Hakim memvonis Medardo Mairena setelah petani itu dinyatakan bersalah pada Desember lalu terkait terorisme, pembunuhan, dan kejahatan terorganisasi. Tuduhan tersebut dibantah oleh Medardo.
Sebelum ditahan pada Juli lalu, Medardo merupakan anggota oposisi yang berpartisipasi dalam dialog dengan pemerintah. Dialog itu pun tidak membuahkan hasil.
Lebih dari 320 orang tewas dalam aksi protes terhadap Ortega tahun lalu, setelah pendukung pemerintah dan polisi menembaki kerumunan massa. Sejak saat itu, aksi turun ke jalan meruncing dan pemerintah menekan media oposisi dan sejumlah organisasi yang dianggap mendukung aksi protes tersebut.
Selama akhir pekan, pemerintah dan kelompok pengusaha menggelar pertemuan guna memulai kembali pembicaraan untuk mengakhiri krisis yang menghancurkan perekonomian negara Amerika Tengah itu. Kelompok pengusaha meminta pembebasan lebih dari 600 orang yang mereka anggap sebagai tahanan politik.
Mairena merupakan pemimpin gerakan yang menentang proyek pembangunan terusan yang didukung Chna.
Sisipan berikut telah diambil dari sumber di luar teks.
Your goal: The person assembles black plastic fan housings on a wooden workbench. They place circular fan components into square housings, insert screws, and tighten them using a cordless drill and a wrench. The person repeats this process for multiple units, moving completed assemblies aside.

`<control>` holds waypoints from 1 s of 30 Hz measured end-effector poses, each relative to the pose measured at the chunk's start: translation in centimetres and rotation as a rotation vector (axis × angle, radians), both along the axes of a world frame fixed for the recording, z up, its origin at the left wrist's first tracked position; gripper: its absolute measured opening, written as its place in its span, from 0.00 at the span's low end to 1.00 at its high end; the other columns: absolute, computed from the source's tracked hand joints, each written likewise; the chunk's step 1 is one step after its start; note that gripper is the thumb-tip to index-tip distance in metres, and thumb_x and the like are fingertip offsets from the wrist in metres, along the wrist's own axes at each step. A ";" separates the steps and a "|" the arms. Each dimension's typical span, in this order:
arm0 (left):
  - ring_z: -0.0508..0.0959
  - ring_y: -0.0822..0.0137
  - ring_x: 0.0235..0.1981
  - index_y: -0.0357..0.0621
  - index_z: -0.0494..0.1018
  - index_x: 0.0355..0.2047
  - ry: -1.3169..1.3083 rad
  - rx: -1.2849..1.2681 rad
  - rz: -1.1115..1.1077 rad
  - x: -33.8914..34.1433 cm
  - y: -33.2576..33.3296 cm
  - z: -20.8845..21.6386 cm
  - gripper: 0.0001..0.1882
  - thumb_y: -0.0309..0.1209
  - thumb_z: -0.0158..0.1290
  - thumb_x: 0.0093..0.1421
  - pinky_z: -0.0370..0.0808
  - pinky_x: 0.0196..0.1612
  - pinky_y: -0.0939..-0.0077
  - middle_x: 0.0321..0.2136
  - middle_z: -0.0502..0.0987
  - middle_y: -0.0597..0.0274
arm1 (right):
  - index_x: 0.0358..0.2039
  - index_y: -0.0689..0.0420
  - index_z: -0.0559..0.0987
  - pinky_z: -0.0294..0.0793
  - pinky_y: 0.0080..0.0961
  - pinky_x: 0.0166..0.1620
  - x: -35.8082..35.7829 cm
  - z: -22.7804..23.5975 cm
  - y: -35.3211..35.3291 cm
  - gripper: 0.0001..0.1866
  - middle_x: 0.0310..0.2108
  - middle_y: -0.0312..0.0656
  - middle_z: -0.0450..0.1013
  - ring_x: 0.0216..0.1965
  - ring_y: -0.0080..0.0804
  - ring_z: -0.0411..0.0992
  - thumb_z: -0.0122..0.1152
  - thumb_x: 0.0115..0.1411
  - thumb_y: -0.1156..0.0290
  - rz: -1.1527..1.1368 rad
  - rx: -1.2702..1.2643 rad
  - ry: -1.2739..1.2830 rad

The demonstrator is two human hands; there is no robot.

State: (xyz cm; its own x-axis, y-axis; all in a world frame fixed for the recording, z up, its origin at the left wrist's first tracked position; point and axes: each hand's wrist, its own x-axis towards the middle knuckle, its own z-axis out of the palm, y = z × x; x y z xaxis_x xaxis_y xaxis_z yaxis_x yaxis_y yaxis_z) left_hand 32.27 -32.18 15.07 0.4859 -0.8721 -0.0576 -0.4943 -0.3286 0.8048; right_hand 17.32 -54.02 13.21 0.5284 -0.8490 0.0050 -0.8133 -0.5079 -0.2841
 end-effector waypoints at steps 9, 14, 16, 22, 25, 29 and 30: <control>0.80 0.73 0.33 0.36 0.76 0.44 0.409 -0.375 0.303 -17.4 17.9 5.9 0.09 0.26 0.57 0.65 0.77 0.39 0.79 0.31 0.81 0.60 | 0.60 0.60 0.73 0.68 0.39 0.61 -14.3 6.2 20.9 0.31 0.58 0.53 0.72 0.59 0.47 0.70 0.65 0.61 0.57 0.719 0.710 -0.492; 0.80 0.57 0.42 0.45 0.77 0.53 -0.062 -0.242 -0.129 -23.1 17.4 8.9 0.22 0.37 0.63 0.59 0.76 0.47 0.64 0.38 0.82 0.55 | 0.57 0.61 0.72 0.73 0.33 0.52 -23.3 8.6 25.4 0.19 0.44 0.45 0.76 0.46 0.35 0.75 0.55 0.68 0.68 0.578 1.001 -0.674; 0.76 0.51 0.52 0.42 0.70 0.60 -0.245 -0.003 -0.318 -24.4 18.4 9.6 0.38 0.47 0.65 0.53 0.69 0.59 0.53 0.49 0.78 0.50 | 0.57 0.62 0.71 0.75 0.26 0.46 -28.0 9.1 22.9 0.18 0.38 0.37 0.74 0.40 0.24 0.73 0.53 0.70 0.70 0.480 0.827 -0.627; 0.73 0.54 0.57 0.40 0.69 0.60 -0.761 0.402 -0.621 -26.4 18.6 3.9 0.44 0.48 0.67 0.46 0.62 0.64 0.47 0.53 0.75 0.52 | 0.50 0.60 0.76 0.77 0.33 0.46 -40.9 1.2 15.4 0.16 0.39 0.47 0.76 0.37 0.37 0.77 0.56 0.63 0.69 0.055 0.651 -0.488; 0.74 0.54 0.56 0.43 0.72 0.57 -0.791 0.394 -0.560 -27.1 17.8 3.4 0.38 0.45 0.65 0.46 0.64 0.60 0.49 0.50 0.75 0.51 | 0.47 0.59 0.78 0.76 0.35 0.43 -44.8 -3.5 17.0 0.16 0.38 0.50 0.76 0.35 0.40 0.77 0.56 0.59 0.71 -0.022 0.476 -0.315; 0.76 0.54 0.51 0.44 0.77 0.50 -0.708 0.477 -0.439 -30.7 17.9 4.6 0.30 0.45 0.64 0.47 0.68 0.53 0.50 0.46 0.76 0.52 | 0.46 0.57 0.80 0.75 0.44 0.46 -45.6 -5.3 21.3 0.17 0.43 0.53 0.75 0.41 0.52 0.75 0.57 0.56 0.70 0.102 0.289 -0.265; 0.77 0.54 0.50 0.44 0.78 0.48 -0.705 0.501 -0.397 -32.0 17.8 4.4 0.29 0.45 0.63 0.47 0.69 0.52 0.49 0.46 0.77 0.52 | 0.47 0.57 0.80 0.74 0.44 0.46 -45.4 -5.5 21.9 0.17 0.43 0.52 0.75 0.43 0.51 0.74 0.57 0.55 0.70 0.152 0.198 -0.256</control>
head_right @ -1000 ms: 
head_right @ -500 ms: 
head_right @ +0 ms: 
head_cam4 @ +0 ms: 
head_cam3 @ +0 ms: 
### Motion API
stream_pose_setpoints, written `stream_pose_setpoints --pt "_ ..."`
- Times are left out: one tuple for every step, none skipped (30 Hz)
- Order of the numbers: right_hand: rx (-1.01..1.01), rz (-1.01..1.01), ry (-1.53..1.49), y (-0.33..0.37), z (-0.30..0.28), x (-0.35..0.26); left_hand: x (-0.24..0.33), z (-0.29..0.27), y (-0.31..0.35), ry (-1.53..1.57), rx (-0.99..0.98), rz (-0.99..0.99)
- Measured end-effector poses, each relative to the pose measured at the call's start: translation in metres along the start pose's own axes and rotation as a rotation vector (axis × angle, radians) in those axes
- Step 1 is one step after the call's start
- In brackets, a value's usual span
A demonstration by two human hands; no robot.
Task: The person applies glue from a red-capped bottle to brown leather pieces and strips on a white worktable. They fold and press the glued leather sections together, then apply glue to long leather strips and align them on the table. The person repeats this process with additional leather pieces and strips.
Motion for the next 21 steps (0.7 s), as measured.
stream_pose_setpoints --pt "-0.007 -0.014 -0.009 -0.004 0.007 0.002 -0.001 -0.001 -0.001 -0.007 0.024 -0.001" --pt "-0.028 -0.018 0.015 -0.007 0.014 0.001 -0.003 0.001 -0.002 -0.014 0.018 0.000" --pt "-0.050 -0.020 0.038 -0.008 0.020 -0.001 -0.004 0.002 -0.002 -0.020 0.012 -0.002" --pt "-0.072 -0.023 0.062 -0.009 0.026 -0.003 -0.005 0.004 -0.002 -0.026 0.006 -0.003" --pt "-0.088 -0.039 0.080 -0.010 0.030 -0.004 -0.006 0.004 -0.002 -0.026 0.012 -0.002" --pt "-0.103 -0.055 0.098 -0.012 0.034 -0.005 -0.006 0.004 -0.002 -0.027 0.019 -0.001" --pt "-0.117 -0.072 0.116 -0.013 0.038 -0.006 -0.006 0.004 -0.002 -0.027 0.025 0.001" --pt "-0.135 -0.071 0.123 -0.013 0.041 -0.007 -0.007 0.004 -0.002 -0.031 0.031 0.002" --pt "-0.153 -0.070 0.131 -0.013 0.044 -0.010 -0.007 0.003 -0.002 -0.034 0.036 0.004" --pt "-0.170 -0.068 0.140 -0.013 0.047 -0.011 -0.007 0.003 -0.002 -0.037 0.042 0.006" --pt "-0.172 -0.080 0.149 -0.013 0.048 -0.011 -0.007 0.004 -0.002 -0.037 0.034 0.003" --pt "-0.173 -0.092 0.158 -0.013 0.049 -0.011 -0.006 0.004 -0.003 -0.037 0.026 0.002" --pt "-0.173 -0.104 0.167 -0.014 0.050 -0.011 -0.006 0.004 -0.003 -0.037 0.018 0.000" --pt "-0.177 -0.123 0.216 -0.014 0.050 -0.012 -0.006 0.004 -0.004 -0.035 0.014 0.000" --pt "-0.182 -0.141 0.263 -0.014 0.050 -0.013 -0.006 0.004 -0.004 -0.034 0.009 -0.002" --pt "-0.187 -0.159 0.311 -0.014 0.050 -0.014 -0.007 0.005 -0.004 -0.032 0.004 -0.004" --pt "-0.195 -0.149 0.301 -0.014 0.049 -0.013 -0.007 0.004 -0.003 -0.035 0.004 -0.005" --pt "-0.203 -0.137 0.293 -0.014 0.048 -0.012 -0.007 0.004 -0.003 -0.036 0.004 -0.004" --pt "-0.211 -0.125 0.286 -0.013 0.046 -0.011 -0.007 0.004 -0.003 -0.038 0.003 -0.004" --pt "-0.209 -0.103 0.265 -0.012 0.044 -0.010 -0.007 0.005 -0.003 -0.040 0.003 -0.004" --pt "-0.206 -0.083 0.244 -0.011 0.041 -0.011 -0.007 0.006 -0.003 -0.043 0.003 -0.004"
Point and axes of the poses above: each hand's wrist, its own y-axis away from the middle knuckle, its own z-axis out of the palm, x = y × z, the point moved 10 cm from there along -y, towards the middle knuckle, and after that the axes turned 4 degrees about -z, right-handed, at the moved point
Terusan tersebut nantinya akan menghubungkan laut pasifik dan Atlantik, yang menyaingi Kanal Panama.
Meski mendapat vonis tersebut, konstitusi negara tidak membolehkan warga Nikaragua dipenjara lebih dari 30 tahun.
"Ini adalah vonis yang berlebihan, konyol dan bermuatan politik," kata pengacara Mairena, Julio Montenegro, saat konferensi pers. "Kami akan mengajukan banding ... dan mendatangi mahkamah internasional."
Hakim Edgard Altamirano memutuskan bahwa Mairena merupakan dalang dari tewasnya lima polisi selama protes di kotamadya selatan Nikaragua dan penculikan dua petugas lainnya.
Sejumlah organisasi termasuk Perseriatan Bangsa-bangsa, mengkritik "penggunaan kekuatan berlebihan" untuk mengendalikan protes dan menyalahkan pemerintahan Ortega atas sebagian besar kematian. Mantan gerilyawan sayap kiri tersebut mengatakan dirinya merupakan korban upaya kudeta.